The approaches to measuring physical impact and health cost of pollution outlined above represent the cutting edge of research in this area and, though carefully scrutinized in view of best available evidence from toxicological, epidemiological and economic work, is inevitably surrounded by some degree of uncertainty and controversy. It is presented to respond to the need of Bank staff and consultants to strengthen the economic analysis of pollution control projects and policies, and to help in advising policy makers on the necessary level of targets and interventions. Application of these approaches to a specific context of any particular project/study requires careful interpretation, and the limitations of the analysis should be fully understood before making conclusions and recommendations on its basis.
Box 1 Health Benefits of Water Supply and Sanitation in Brazil: A New Approach
Objective. Few studies have attempted to use epidemiologic results on water-related diseases as the basis for setting priorities in expanding water and sanitation services. A recent World Bank study in Brazil drew upon a detailed epidemiologic study of the impact of water and sanitation on infant and under-5 mortality to estimate the net benefits of improvements in water and sanitation.
Methodology.
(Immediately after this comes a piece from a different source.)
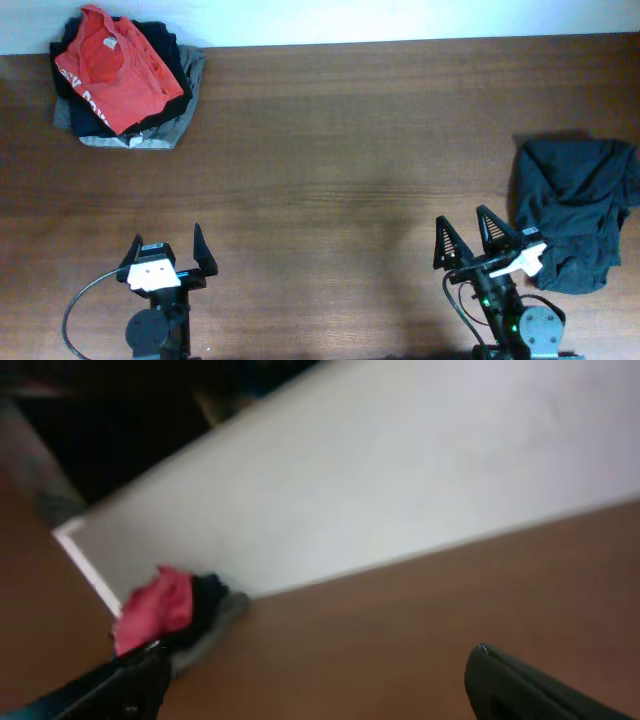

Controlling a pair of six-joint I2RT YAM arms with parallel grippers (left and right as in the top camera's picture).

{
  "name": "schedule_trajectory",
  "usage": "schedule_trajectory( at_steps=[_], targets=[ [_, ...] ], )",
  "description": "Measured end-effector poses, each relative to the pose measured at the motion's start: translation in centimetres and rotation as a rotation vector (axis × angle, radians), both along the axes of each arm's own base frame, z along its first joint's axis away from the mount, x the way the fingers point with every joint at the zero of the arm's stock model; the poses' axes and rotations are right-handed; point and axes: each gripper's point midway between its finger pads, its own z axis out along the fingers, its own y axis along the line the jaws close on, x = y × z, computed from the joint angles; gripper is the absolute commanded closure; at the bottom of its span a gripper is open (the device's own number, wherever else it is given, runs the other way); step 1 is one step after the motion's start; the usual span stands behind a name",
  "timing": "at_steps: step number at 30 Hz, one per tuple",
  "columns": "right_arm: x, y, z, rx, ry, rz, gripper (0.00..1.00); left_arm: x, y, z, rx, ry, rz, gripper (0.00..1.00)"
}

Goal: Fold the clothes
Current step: 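Open the right gripper and reach toward the dark shirt at right, then grasp the crumpled dark shirt with the right gripper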

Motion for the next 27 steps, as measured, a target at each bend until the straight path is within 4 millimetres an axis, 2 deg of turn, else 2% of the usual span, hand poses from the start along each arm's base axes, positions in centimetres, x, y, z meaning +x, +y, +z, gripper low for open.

The analysis was carried out using a sample of 1533 municipalities from 4 states - Minas Gerais, Pernambuco, Rio de Janeiro, and San Paulo - which span the full range of incomes and living conditions in Brazil today. The main independent variables used in analysis were: average head of household income; percentage of population living in urban areas; percentage of females aged 5 or greater who are illiterate; percentage of urban population served by piped drinking water; and percentage of total population served by sewers and/or septic tanks. The analysis established that the coefficients for the variables characterizing income per person, the level of female education, and access to piped water and sanitation are highly significant and negative. The coefficient on the level of urbanization turned to be very significant and positive, so that infant and under-5 mortality rates are higher in urban areas than in rural areas if other factors are held constant. The relative importance of water and sanitation can be illustrated by the impact on mortality rates of 10 percent point increases in water and sanitation variables, shown below.
Impact of water and sanitation on mortality rates:
- Infant Mortality Under-5 mortality
- Change (reduction) per a 10 percent point rise in:
- Urban access to piped water 0.8 0.25
- Urban access to sewers 0.6 0.15
- Average mortality rate 39.4 8.8
Findings. The health benefits that would be generated by expanding urban and sewer services are large. For 4 states, the analysis shows that it should be possible to avoid nearly 3,000 deaths of babies and young children each year to reduce the burden of disease by nearly 220,000 DALYs (disability-adjusted life years). The largest impact would be achieved by ensuring that the entire urban population has access to piped water at average cost of $ 1,560 per DALY. The average cost per DALY saved by expanding urban sewers is much higher at $2,440, but it is still well below a reasonable estimate of WTP to save a DALY in Brazil. Even if the VOSL were set at only $ 1 million for the US, this would imply an average WTP per DALY saved for Brazil of about $5,500 in 1991. This is well above the annualized costs per DALY saved by expanding water supplies and sewers for all but a small number of municipalities.